Hello Julian,
Hello Johan,
On Montag, 22. März 2010, Julian Foad wrote:
...
> My basic idea is an algorithm on the client that takes, as its input, a
> sequence of binary diffs, one for each revision in which the file
> changed, representing that incremental change.
...
> The algorithm applies one of these diffs at a time to an in-memory data
> structure that represents which revision is associated with each byte in
> the file.
...
> Then, at the end, we read in the blamed file's text (just that one
> revision of it), match up the byte ranges to the lines in the file, and
> for each line we display the highest recorded revision number that falls
> within that line.
please forgive me for intruding with barely some knowledge to share, but that
sounds awful because of the round-trips (and latencies) involved.
I'd suggest trying to keep the (current) version of the file line-wise in
memory (stored as line-number, revision, start byte, length, and actual
bytes); an incoming binary delta would just change the data and revision,
until the deltas are exhausted.
Then the blame output can be given directly, without any more round-trips.
Of course, that means splitting xdelta operations into line-wise bits; but, as
an improvement, you could also print the source line number of a change (by
just "counting" the lines from top to bottom when applying a delta).
> A backward algorithm would be a little more complex ...
Please see my comment at the end of my mail.
> I am still not completely sure whether the binary diff idea can produce
> a line-wise result that looks natural and minimal, while still being
> efficient. For example, I suspect there may be situations where the
> binary diff will show changes within two different lines where a text
> diff would have showed a change only to one line, but I am not sure.
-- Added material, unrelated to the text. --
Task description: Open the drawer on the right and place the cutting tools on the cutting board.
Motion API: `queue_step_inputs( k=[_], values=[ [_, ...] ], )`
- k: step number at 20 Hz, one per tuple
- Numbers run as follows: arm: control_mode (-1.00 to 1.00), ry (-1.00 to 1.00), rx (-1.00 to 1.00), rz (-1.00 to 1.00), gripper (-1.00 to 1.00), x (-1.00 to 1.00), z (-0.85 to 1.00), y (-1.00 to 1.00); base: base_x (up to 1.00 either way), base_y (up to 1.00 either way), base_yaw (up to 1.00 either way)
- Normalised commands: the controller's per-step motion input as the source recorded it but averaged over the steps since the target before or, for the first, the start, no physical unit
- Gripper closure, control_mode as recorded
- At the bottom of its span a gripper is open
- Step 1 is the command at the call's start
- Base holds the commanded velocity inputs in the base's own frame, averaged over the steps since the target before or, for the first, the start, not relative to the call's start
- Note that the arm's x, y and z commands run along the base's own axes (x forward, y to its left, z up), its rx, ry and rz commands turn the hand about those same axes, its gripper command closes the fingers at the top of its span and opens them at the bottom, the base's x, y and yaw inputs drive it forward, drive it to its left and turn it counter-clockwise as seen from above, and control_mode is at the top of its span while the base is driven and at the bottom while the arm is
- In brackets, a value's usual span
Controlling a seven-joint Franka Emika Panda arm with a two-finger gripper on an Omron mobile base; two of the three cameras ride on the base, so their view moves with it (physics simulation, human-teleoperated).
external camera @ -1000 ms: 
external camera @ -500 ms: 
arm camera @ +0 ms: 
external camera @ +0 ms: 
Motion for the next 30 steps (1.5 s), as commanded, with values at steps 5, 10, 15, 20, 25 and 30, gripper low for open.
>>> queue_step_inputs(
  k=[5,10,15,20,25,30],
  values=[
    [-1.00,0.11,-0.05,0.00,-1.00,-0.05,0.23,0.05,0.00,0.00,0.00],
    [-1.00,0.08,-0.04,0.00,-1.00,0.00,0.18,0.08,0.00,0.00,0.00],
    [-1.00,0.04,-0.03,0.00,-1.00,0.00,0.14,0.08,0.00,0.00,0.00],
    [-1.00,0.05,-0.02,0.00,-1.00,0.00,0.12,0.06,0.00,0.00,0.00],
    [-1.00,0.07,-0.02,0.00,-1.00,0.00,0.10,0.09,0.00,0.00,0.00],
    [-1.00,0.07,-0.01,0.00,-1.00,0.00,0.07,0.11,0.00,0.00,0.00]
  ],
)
> Even if effects like this do occur, they might only happen in cases
> where a human reader would agree that that is a good way to describe the
> change anyway.
That might not be true, in case of an ignore-whitespace-changes option or
something like that.
> The important first step is to do some profiling to find out how much
> time is being spent -
> - on the server, calculating full texts from the stored diffs?
> - transmitting data over the network?
> - on the client, producing diffs?
> - on the client, producing blame info from diffs?
That's always good advise.
> I've just re-read your message from last year
> <http://subversion.tigris.org/ds/viewMessage.do?dsForumId=1065&dsMessageId=
> 2079688> in which you report it's mainly client-side CPU bound. That's
> good to know. (That thread is linked from the issue.) So next, you would
> be well advised to profile the execution of the client code and see
> whether the textual diffs or some other part of the processing are taking
> the most time.
>
> The clear advantage of the binary diff algorithm is that on the client
> it neither calculated diffs nor even looks at the older revisions of the
> file's text, so that might be a big win if it works at all.
>
> As regards reversing the current algorithm, first you might want to find
> out what is the oldest revision number that shows up in the blame of
> your typical file, and compare that with all the changes in the file's
> history. Is it only reporting the most recent 1% of the file's changes,
> in which case the reversed algorithm could achieve a 100-fold speed-up,
> or 20%, or 80%?
Well, how about using an iterative approach? Just do the algorithm you
described for the revisions [N-100:N]; if there's any line that's still at
N-100 fetch the blame information for [N-200:N-100], and substitute the
'unknown' lines; repeat as necessary.
Sounds simpler than a full reverse run, and might be efficient enough - only a
few revisions more than absolutely necessary are fetched and analyzed.